(Source data)
● ● ● ●
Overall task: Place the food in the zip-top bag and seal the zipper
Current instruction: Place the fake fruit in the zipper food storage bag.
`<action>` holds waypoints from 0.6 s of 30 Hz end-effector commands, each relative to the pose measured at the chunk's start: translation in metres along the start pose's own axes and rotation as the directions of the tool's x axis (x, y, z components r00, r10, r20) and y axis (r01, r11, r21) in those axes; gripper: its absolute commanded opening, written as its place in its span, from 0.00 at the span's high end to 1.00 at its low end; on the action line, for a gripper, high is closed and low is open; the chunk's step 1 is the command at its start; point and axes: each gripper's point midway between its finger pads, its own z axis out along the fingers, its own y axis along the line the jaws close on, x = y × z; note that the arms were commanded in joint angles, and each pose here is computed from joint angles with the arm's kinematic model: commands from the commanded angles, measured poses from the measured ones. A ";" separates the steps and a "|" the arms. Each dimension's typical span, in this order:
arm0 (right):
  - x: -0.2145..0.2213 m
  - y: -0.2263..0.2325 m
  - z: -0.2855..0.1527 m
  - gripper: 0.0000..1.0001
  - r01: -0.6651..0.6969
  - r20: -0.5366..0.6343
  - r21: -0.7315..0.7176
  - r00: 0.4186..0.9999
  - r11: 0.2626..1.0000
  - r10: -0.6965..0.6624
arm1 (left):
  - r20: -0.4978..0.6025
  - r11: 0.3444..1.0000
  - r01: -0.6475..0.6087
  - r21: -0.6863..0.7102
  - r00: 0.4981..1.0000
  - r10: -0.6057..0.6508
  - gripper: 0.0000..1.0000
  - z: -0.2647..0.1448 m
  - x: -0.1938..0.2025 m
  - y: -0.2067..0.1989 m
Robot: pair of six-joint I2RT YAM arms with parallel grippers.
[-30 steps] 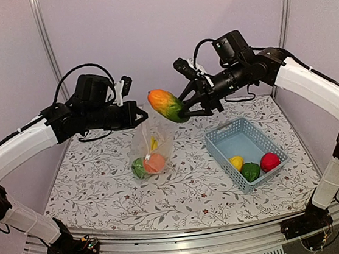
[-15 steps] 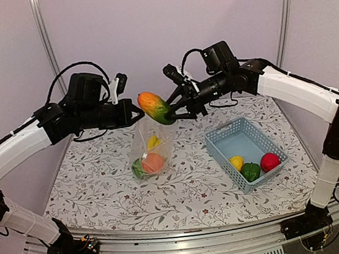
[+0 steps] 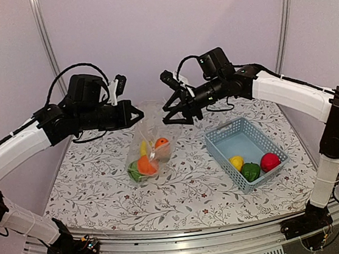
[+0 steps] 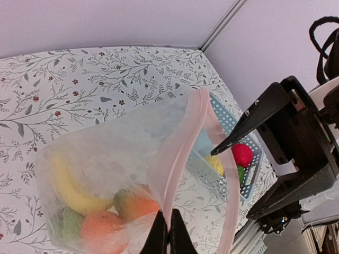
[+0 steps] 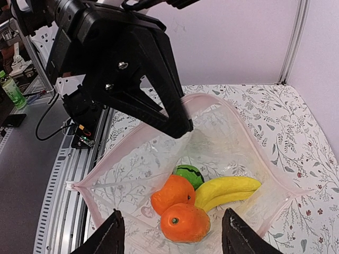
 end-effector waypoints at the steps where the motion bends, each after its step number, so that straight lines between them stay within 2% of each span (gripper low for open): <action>1: -0.008 0.008 -0.012 0.39 0.019 0.012 0.028 1.000 0.999 -0.020 | 0.011 1.000 -0.013 0.000 1.000 0.013 1.00 -0.004 0.000 -0.002; 10: -0.005 0.043 -0.040 0.41 0.117 -0.001 0.005 0.993 0.993 -0.117 | 0.007 1.000 -0.025 -0.016 1.000 0.025 1.00 -0.004 0.000 0.000; 18: 0.031 0.076 -0.017 0.44 0.370 -0.203 -0.049 0.906 0.928 -0.372 | -0.002 0.999 -0.037 -0.017 0.999 0.037 1.00 0.000 -0.001 -0.001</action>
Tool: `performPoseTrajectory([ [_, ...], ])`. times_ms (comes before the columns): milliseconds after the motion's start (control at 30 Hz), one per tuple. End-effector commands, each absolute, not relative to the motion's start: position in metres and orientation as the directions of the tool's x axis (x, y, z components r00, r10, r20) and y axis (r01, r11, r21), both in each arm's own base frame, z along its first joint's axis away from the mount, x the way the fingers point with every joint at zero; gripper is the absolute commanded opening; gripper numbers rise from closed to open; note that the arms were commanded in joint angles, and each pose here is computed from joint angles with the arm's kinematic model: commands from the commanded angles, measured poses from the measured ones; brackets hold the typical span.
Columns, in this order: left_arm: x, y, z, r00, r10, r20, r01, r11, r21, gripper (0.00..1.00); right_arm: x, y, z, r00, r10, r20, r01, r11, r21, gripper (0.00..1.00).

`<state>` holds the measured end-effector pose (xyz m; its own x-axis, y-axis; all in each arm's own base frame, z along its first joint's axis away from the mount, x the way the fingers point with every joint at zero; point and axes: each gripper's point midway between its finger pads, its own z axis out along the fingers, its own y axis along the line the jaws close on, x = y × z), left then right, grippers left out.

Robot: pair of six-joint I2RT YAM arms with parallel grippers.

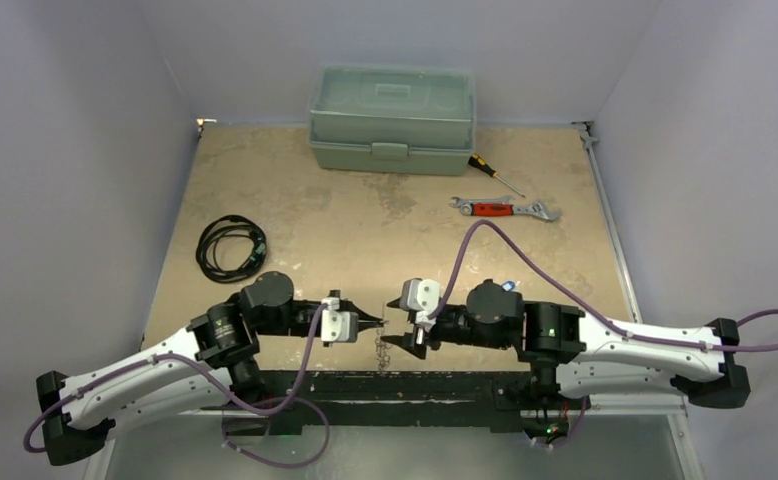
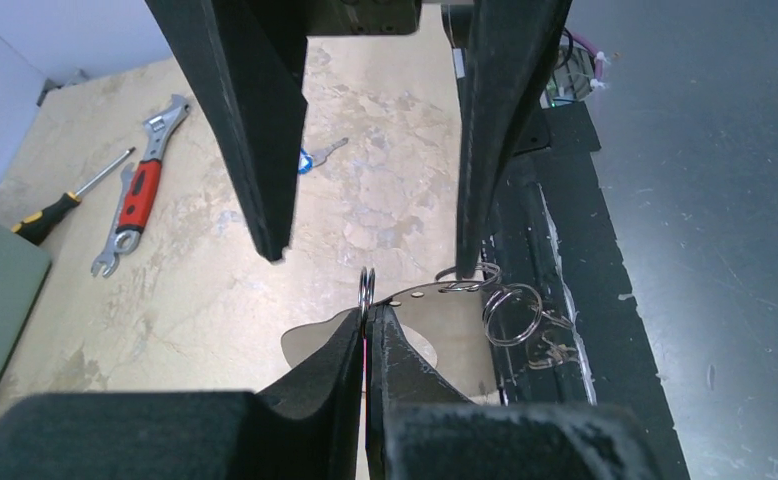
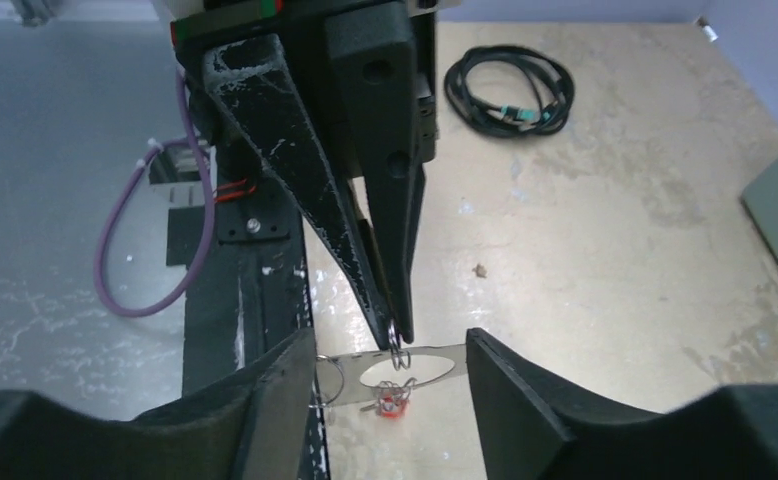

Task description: Put the keys on the keyring

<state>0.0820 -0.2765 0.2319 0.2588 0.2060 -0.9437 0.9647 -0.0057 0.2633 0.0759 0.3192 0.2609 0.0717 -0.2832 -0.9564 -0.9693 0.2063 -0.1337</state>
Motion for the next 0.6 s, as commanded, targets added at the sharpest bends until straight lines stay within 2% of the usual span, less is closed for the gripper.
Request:
performPoseTrajectory([
  [0,0.081,-0.277,0.263,0.297,0.093,-0.95,0.954,0.015,0.299,0.0,0.086,0.313,0.327,0.066,-0.069,-0.995,-0.946,0.312,-0.084,0.62],
  [100,0.077,-0.274,0.276,0.307,0.037,-0.951,0.951,0.03,0.308,0.0,0.085,0.299,0.346,0.074,0.029,-0.997,-0.942,0.331,-0.06,0.61],
  [200,0.074,-0.268,0.29,0.317,-0.024,-0.948,0.948,0.054,0.315,0.0,0.08,0.287,0.358,0.09,0.127,-0.988,-0.945,0.323,-0.044,0.54],
  [367,0.066,-0.261,0.322,0.322,-0.164,-0.933,0.946,0.087,0.311,0.0,0.073,0.289,0.338,0.13,0.131,-0.983,-0.956,0.279,-0.09,0.46],
  [567,0.059,-0.259,0.329,0.31,-0.211,-0.927,0.951,0.07,0.302,0.0,0.065,0.311,0.329,0.17,0.13,-0.977,-0.967,0.212,-0.14,0.33],
])
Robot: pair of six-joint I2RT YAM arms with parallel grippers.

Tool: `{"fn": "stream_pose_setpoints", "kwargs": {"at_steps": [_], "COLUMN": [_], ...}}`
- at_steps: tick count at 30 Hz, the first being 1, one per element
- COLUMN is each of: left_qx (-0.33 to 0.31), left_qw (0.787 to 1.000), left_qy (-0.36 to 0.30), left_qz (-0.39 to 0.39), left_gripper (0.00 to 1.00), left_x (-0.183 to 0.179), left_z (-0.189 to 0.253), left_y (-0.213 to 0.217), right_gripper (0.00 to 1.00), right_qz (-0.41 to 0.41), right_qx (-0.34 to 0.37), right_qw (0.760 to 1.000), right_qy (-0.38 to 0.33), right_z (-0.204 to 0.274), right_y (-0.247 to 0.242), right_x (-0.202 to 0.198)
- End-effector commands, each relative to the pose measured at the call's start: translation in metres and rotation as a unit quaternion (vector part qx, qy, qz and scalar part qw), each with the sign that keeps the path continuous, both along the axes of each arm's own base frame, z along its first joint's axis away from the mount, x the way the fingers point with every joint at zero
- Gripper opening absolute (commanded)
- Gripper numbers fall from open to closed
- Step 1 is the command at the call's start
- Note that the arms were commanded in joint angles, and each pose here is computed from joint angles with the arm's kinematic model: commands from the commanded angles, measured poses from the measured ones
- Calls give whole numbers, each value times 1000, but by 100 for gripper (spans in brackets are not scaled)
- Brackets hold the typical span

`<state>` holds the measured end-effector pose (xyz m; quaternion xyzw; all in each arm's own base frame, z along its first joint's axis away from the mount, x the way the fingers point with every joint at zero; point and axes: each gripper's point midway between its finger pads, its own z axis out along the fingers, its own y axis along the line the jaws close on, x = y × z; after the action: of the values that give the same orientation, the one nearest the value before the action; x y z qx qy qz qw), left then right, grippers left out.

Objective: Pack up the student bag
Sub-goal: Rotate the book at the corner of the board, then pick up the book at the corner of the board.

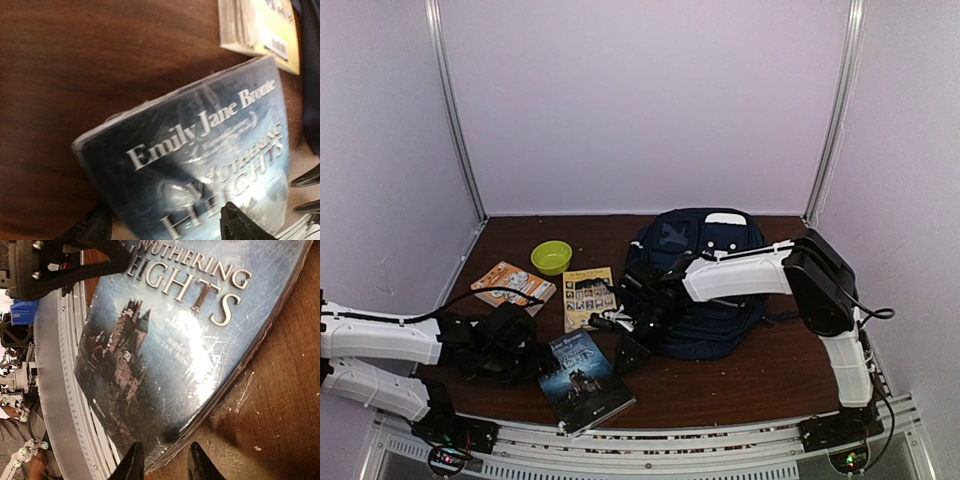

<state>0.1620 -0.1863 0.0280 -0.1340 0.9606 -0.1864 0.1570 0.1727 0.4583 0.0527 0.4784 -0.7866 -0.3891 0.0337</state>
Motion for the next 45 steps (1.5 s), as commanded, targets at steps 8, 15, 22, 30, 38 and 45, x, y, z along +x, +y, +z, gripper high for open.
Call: {"fn": "stream_pose_setpoints", "kwargs": {"at_steps": [8,15,22,30,38,45], "left_qx": [-74,-76,-115,-169,-181,-280], "left_qw": [997,996,991,985,983,953], "left_qy": [-32,-44,58,-11,34,-97], "left_qz": [-9,-14,40,-40,3,-67], "left_gripper": [74,76,74,74,72,61], "left_x": [19,22,-21,9,-11,15], "left_z": [8,26,-28,8,-22,42], "left_y": [-35,-36,-16,-66,-46,-81], "right_gripper": [19,13,9,8,7,7], "right_qz": [-75,-108,-131,-141,-152,-148], "right_qx": [-106,-191,-213,-225,-233,-228], "right_qw": [991,973,964,959,955,957], "right_qy": [43,72,87,94,106,103], "right_z": [-81,-138,-153,-161,-168,-167], "right_y": [-28,-66,-77,-86,-90,-88], "right_x": [14,14,19,20,22,23]}}
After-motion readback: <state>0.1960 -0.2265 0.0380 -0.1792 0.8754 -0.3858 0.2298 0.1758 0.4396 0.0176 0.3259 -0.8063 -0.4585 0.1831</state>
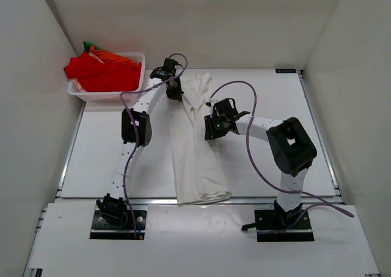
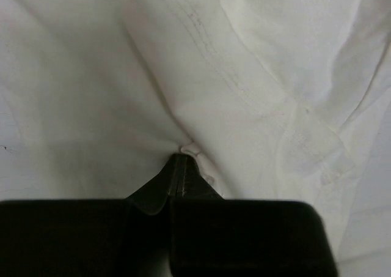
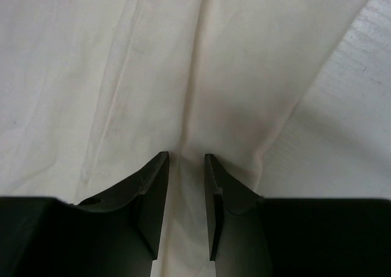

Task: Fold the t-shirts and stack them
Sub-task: Rotate the tshirt 90 degrees

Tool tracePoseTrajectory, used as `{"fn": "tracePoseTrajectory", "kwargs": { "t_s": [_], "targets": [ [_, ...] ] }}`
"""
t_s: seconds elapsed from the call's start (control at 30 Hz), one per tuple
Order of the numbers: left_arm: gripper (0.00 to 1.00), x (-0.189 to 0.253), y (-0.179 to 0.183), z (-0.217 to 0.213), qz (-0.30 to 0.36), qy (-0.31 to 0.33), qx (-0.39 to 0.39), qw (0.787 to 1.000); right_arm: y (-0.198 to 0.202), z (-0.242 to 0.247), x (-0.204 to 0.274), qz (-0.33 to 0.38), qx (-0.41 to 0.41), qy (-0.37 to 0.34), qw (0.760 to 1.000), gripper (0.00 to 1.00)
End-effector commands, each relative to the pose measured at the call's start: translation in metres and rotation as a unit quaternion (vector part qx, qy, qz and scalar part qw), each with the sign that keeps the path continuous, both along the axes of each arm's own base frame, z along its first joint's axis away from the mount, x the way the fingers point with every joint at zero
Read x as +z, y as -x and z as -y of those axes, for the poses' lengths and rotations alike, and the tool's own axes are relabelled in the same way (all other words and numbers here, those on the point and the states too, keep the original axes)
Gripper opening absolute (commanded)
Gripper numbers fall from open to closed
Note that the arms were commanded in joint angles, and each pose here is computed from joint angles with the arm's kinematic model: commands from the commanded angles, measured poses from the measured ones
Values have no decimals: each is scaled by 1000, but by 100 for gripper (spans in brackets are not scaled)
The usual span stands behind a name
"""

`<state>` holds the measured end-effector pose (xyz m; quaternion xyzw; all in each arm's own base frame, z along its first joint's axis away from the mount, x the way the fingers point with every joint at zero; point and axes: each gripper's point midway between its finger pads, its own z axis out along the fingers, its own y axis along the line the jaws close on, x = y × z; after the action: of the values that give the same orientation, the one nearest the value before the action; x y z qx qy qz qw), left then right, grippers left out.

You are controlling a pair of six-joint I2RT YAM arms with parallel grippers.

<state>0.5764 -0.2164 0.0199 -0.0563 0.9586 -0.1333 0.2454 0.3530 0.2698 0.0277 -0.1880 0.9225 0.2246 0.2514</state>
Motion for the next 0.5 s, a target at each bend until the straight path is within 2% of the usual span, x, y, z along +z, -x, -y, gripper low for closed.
{"fn": "tracePoseTrajectory", "kwargs": {
  "t_s": [0.0,0.07,0.13,0.17,0.2,0.27,0.3,0.33,0.37,0.47],
  "targets": [
    [0,-18,15,-22,-57,21,26,998,10,-1,-7,-23,3,-1,1000,27],
    [0,-23,18,-28,-60,33,36,997,10,-4,-3,-30,4,-8,1000,28],
    [0,-7,4,-16,-30,64,20,997,0,-9,9,-8,3,-20,1000,32],
    [0,12,-8,-3,3,79,0,997,-4,-8,14,4,2,-22,1000,37],
    [0,16,-11,7,10,103,-19,994,-6,-9,18,18,3,-29,999,42],
    [3,61,-35,30,81,165,-50,982,-10,-6,32,43,4,-41,998,50],
    [6,73,-37,40,94,188,-64,976,-13,-6,37,52,2,-46,998,52],
    [15,96,-47,42,125,213,-61,967,-15,-4,42,57,2,-46,997,53],
    [16,118,-54,40,149,233,-58,959,-21,-2,54,70,-8,-48,996,55],
    [20,184,-55,30,208,237,-59,947,-17,7,76,83,-28,-34,996,57]
  ]
}}
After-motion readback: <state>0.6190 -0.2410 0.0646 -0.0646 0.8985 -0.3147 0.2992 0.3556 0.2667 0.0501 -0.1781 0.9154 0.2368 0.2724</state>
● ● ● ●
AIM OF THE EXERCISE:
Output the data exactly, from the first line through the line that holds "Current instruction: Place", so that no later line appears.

OUTPUT OF THE TASK:
Overall task: Place the food in the zip-top bag and seal the zipper
Current instruction: Place the fake fruit in the zipper food storage bag.

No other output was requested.